Quant à l’accusation de bafouer la loi sur le Zéro Artificialisation Nette (ZAN), le maire balaie l’argument. La zone d’Ozans est classée industrielle depuis bien avant la loi, et des fouilles archéologiques y ont déjà été réalisées sur 80 % de la surface.

Le mirage de l’emploi ?

L’autre sujet inflammable reste l’emploi. Dans la presse, Cyrielle Chatelain, présidente du groupe écologiste à l’Assemblée nationale, s’inquiète du « mirage des promesses de création d’emplois« , rappelant que les data centers fonctionnent avec très peu d’humains une fois achevés. Un ratio emploi/surface qualifié de « médiocre » par Jérémie Godet.

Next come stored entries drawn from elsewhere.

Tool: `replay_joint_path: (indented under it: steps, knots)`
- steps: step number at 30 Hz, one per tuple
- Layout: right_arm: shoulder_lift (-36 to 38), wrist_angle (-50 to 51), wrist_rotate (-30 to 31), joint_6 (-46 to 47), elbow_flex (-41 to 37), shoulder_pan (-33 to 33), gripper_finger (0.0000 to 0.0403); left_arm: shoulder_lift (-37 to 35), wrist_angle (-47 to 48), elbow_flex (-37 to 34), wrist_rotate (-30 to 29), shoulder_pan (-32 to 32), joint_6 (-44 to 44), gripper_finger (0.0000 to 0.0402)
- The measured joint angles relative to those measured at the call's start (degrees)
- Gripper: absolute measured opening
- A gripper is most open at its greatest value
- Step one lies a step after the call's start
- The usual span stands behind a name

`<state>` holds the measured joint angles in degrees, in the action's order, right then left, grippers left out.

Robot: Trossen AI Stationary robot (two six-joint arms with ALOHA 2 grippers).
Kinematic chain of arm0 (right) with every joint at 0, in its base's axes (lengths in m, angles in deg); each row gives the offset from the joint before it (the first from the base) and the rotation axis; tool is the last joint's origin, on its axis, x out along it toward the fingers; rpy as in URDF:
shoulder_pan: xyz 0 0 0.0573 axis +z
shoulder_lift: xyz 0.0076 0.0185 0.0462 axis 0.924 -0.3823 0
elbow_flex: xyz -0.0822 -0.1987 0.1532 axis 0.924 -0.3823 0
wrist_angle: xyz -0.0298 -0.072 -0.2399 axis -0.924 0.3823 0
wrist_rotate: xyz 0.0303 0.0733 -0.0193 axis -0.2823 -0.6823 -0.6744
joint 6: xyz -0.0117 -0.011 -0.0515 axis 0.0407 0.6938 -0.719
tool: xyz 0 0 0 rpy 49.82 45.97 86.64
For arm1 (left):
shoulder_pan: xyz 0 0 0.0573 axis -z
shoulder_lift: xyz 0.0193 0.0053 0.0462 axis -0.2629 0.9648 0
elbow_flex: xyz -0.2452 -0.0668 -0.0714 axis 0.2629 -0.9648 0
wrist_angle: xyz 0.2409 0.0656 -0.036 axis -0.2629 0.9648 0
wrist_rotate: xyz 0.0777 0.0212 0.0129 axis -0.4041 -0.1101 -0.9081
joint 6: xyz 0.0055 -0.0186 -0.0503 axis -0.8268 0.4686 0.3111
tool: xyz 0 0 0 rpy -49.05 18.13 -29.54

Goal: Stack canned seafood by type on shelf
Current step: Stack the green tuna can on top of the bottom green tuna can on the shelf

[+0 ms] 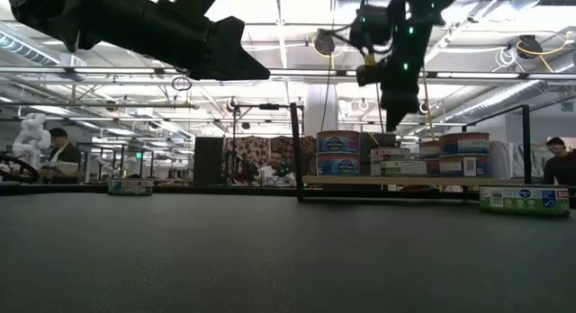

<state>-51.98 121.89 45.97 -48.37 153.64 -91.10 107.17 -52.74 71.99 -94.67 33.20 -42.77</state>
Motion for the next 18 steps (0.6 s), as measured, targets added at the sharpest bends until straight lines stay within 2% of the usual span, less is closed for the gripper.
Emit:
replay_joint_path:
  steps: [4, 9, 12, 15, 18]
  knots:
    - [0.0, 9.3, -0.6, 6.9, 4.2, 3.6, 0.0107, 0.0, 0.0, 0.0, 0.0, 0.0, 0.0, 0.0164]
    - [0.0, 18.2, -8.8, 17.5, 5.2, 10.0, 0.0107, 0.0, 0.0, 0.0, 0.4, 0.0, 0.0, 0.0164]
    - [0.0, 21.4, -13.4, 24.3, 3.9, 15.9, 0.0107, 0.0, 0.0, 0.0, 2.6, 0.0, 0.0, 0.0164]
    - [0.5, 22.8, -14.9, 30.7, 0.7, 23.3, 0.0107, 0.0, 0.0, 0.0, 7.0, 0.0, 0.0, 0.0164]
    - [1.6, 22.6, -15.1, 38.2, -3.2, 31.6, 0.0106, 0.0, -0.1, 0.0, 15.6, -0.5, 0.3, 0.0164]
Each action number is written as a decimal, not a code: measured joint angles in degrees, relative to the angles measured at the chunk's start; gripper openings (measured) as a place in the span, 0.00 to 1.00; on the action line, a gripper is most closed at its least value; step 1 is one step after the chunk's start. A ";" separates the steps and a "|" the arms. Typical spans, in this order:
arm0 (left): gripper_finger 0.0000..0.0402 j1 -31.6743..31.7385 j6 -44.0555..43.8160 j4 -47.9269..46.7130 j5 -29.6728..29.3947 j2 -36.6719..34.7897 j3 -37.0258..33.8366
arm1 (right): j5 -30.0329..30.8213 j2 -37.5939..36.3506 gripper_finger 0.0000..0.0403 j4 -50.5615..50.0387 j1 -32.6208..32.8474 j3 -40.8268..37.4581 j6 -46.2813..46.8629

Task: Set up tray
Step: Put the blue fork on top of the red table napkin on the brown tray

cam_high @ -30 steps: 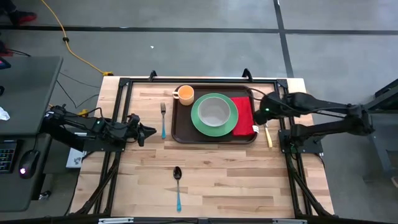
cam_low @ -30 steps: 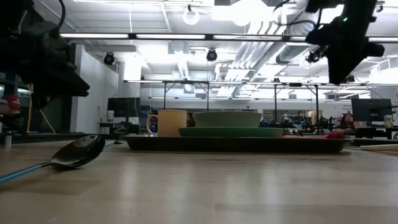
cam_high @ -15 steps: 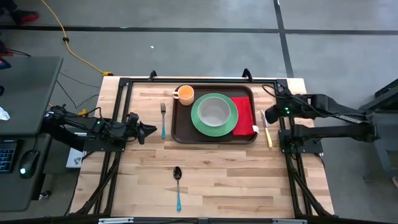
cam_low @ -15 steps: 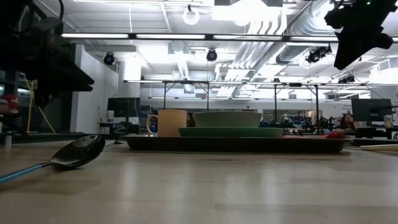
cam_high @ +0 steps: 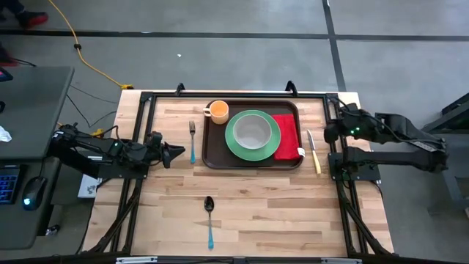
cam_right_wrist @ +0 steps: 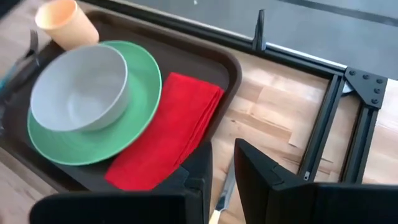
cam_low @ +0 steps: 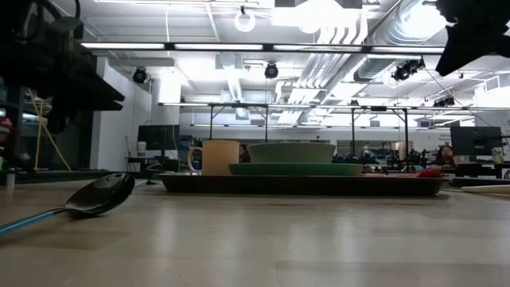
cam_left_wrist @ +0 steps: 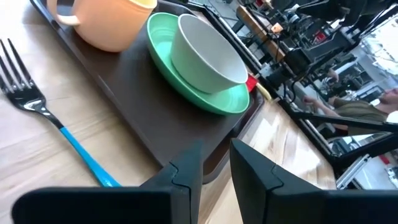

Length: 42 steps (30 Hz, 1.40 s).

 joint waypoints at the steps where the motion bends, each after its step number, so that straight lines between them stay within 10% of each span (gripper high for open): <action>1: 0.28 0.00 0.00 0.38 -0.07 0.00 0.00 | 0.11 -0.56 0.11 0.01 0.00 0.00 0.04; 42: 0.28 0.00 -0.44 1.85 -0.46 0.09 0.13 | 2.22 -9.05 0.08 11.16 -0.02 -4.96 16.57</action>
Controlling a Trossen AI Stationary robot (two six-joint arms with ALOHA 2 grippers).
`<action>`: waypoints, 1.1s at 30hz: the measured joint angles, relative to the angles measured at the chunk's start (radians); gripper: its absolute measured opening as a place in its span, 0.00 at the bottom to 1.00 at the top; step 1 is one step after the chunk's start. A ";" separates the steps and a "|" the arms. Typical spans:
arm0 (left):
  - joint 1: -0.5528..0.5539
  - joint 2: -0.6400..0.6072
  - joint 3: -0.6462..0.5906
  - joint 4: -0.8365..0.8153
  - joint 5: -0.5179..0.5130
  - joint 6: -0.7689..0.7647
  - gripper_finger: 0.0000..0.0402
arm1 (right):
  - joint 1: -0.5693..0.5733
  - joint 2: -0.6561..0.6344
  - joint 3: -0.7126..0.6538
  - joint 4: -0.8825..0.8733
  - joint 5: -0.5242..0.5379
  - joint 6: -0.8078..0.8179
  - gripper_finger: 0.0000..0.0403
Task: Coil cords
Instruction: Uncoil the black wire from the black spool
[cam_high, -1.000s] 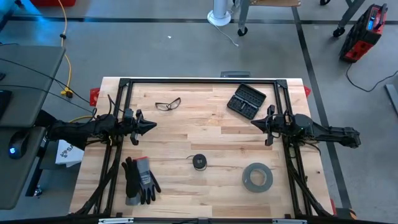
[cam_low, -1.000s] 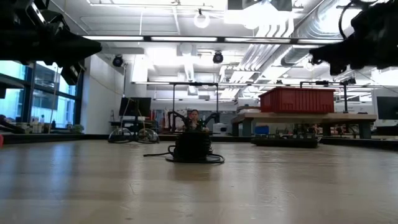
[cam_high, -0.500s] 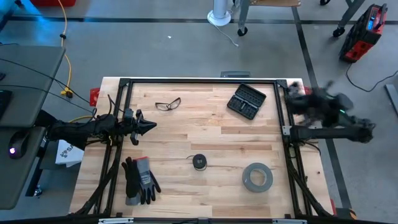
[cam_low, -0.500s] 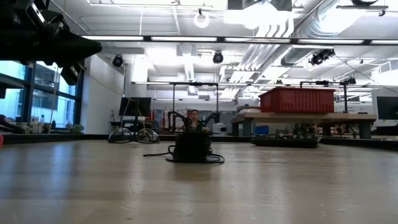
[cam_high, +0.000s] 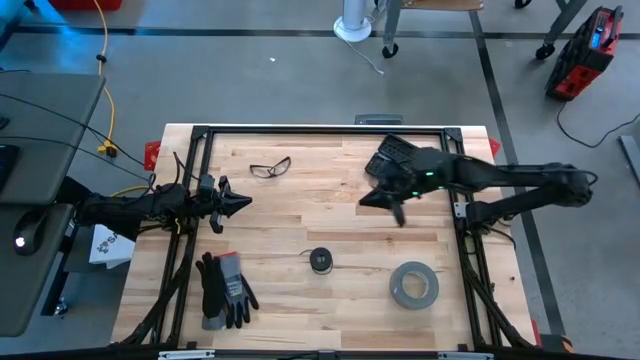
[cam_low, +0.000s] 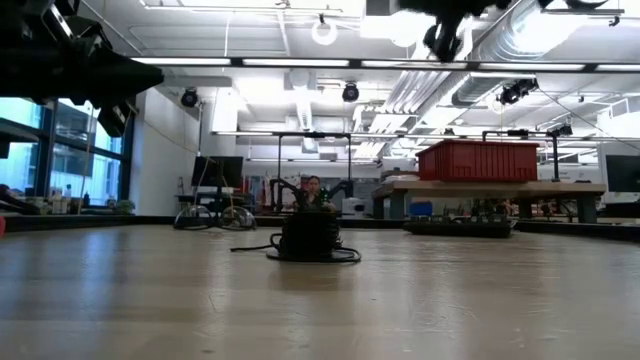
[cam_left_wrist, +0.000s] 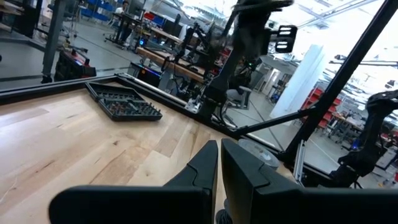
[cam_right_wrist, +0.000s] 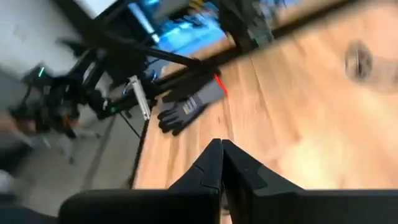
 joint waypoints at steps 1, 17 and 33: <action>0.000 0.000 0.000 -0.001 0.000 0.000 0.04 | -0.002 0.021 0.000 0.000 0.000 0.074 0.01; 0.002 0.058 0.007 0.291 -0.301 -0.468 0.05 | 0.004 0.081 0.126 0.124 0.189 0.368 0.01; -0.015 0.767 0.279 -0.035 0.183 -0.867 0.46 | 0.063 0.394 0.119 -0.233 -0.128 0.410 0.42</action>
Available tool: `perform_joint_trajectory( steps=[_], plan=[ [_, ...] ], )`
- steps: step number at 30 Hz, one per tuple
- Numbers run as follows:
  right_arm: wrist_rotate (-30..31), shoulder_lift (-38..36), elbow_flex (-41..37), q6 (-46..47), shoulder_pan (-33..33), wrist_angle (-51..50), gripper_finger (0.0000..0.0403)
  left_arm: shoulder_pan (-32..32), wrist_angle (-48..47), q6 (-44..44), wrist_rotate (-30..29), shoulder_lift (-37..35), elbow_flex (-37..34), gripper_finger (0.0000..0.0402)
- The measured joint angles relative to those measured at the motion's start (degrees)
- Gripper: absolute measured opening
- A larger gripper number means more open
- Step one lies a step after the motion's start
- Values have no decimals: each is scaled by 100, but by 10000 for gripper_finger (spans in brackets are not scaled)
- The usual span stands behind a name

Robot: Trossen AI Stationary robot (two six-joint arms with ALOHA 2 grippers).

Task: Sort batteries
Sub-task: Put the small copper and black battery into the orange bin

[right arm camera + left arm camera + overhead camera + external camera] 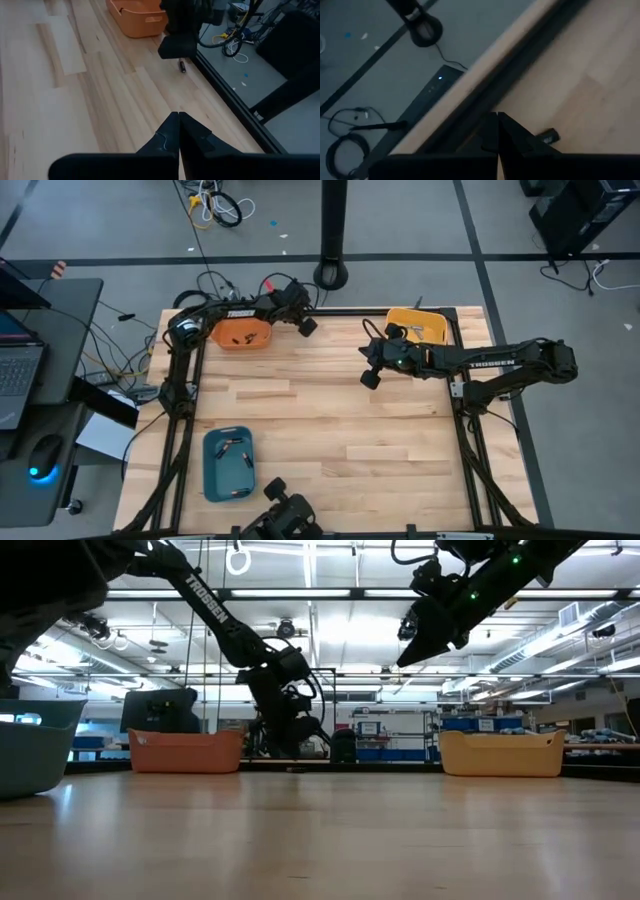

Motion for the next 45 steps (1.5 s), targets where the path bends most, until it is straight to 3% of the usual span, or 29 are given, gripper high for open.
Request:
perform_joint_trajectory(
  steps=[3,7,16,26,32,37,45],
  plan=[
    [-41,0,0,0,0,0,11,-27,-206,474,114,1,8,5],
    [-59,0,0,0,0,0,11,-24,-533,1223,701,-2,8,5],
    [-92,0,0,0,0,-4,11,-26,-1167,2092,761,-7,11,5],
    [-166,0,0,-40,0,-7,12,-31,-1293,1944,699,-371,16,5],
    [-168,0,0,-42,0,-7,12,-48,-1767,2048,1129,-566,16,9],
    [-168,0,0,-42,0,-4,12,-68,-2021,2141,1058,-454,16,54],
    [-168,0,0,-42,0,-4,12,-57,-1384,2139,1044,-391,16,151]
  ],
)
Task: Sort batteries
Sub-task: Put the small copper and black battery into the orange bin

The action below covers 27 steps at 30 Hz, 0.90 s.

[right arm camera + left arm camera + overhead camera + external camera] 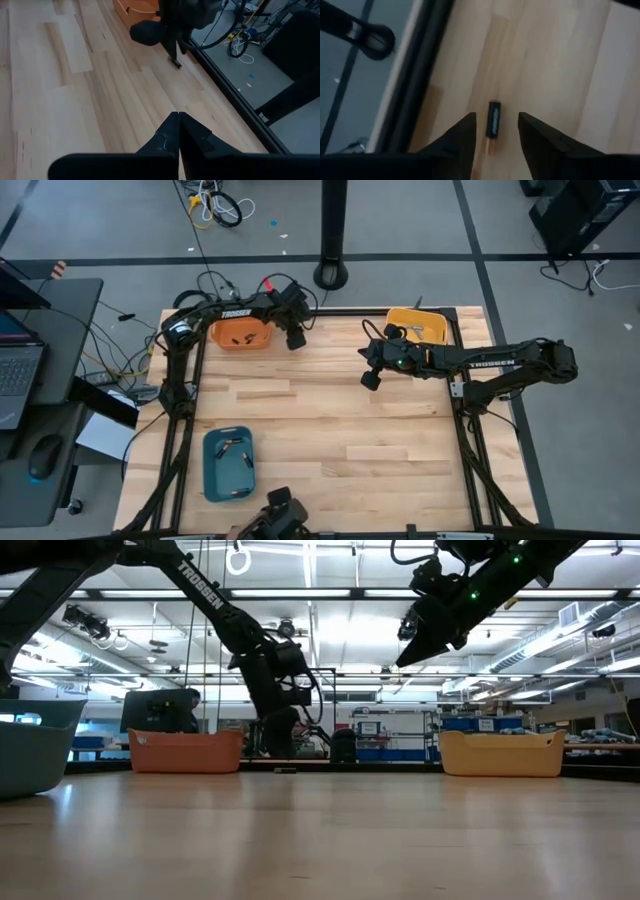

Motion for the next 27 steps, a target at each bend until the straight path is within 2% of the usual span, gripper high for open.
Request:
perform_joint_trajectory(
  steps=[4,12,19,27],
  plan=[
    [-2,0,0,0,0,0,12,48,222,-7,89,88,2,166],
    [-32,2,0,0,21,-13,12,241,150,-143,265,473,19,167],
    [-35,2,0,0,26,-11,12,263,103,-143,435,523,24,167],
    [-35,2,0,0,26,-16,12,211,-41,-25,392,538,26,124]
  ],
)
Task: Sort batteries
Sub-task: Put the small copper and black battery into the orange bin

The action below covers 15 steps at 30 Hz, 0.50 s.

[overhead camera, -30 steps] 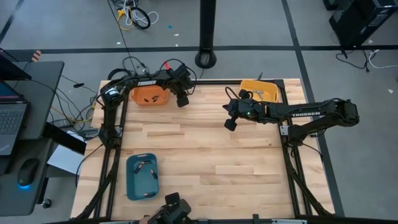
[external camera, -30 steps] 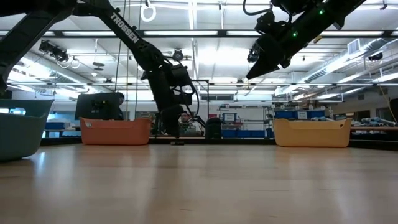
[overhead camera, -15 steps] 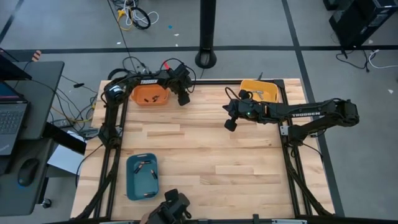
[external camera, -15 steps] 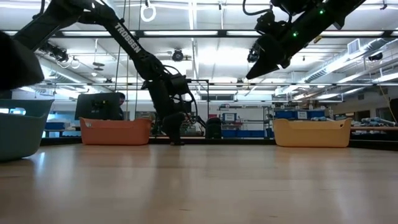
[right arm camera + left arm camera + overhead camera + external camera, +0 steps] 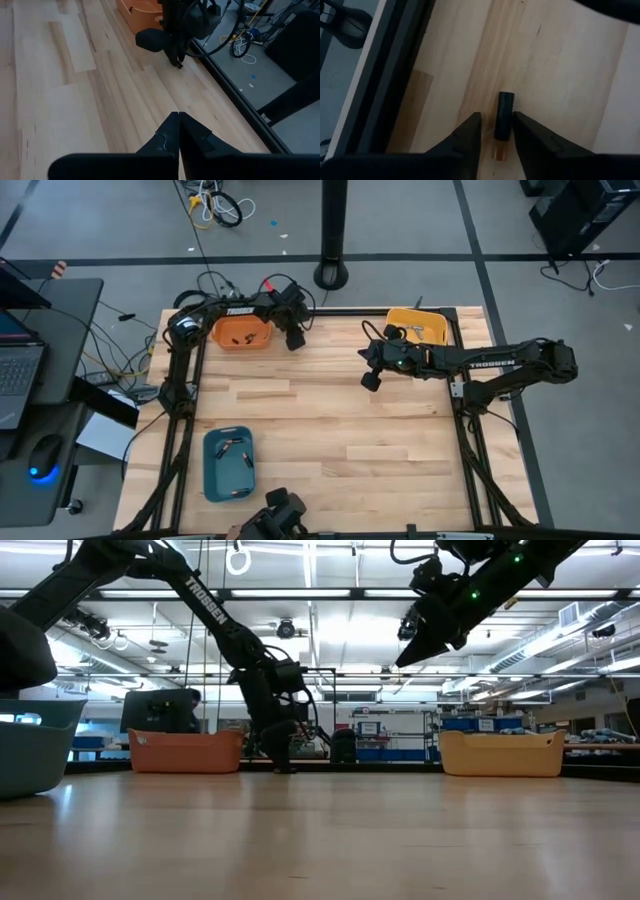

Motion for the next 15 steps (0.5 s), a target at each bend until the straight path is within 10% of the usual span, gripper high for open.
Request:
perform_joint_trajectory(
  steps=[15],
  plan=[
    [2,0,0,-79,0,-25,12,-25,-145,179,-144,-90,-21,25]
  ],
)
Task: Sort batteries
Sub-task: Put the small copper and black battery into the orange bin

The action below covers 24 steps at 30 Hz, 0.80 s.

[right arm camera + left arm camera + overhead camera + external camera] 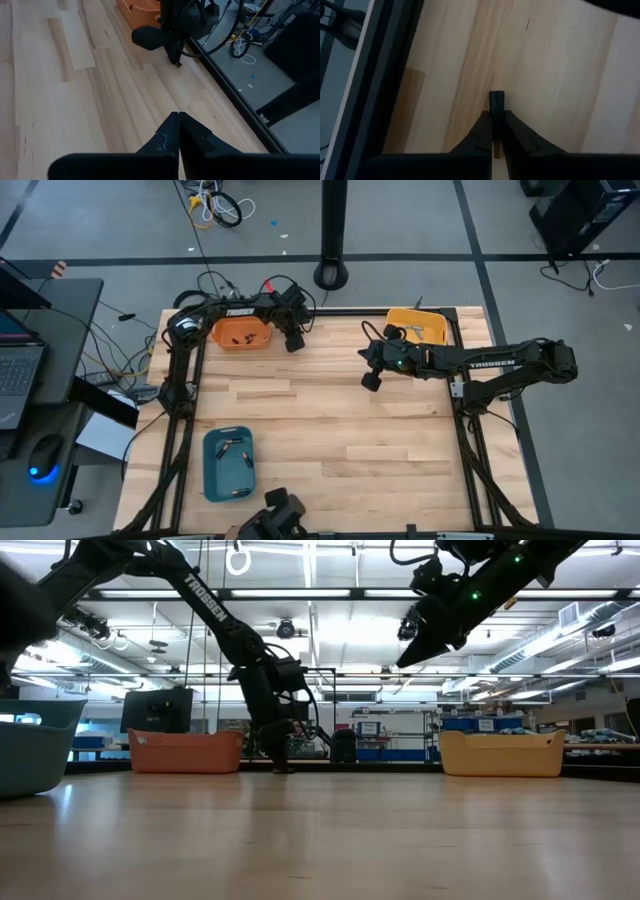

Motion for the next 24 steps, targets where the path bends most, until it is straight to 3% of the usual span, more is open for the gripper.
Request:
perform_joint_trajectory(
  steps=[6,18,24],
  plan=[
    [2,0,-13,-39,33,-13,10,-16,-224,2,-135,-287,-60,23],
    [-281,0,-1062,5,50,1595,10,-105,-139,-17,77,-877,-32,21],
    [-286,0,-1296,178,48,1720,10,-103,-599,-211,-197,-1552,-22,21]
  ],
)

Gil Avérous assume totalement cette réalité. Châteauroux n’est pas la Silicon Valley, et c’est justement ce qui rend le projet réaliste. « Si Google nous disait « je crée 5 000 emplois », on ne pourrait pas les fournir dans un département de 220 000 habitants« , tranche l’élu. La mairie parie plutôt sur le temps long. À partir de 2028, ce chantier géant va d’abord booster le secteur du BTP, la construction des bâtiments est étalée sur près de dix ans. Les embauches pérennes (sécurité, maintenance, ingénierie) suivront pas à pas, le temps de former la main-d’œuvre locale grâce à de nouveaux cursus universitaires.

Un ogre américain dans l’Indre ?

Reste l’enjeu, de la souveraineté. Laisser une multinationale américaine s’implanter massivement sur le sol français crispe les défenseurs d’un cloud européen. Mais à Châteauroux, agiter la menace de l’Oncle Sam résonne curieusement.

De 1951 à 1967, la ville s’est développée au rythme de la gigantesque base de l’OTAN, accueillant jusqu’à 8 000 GI’s. « Cette histoire américaine, c’est notre passé, et c’est un passé florissant« , rappelle Gil Avérous, évoquant le musée US Museum dédié à cette époque, situé place de la gare. « Quand ils sont partis, tout le monde les a pleurés. On n’a pas du tout peur d’une installation américaine.« 

Si la nostalgie ne fait pas une politique industrielle, elle décrit l’accueil plutôt favorable d’une partie de la population locale, habituée à la présence d’entreprises étrangères. La route est pourtant encore longue avant de voir les premiers serveurs clignoter à Étrechet. Le débat public ne fait que s’ouvrir, et avec lui, la nécessité pour Google de prouver que son nuage numérique ne fera pas d’ombre au territoire.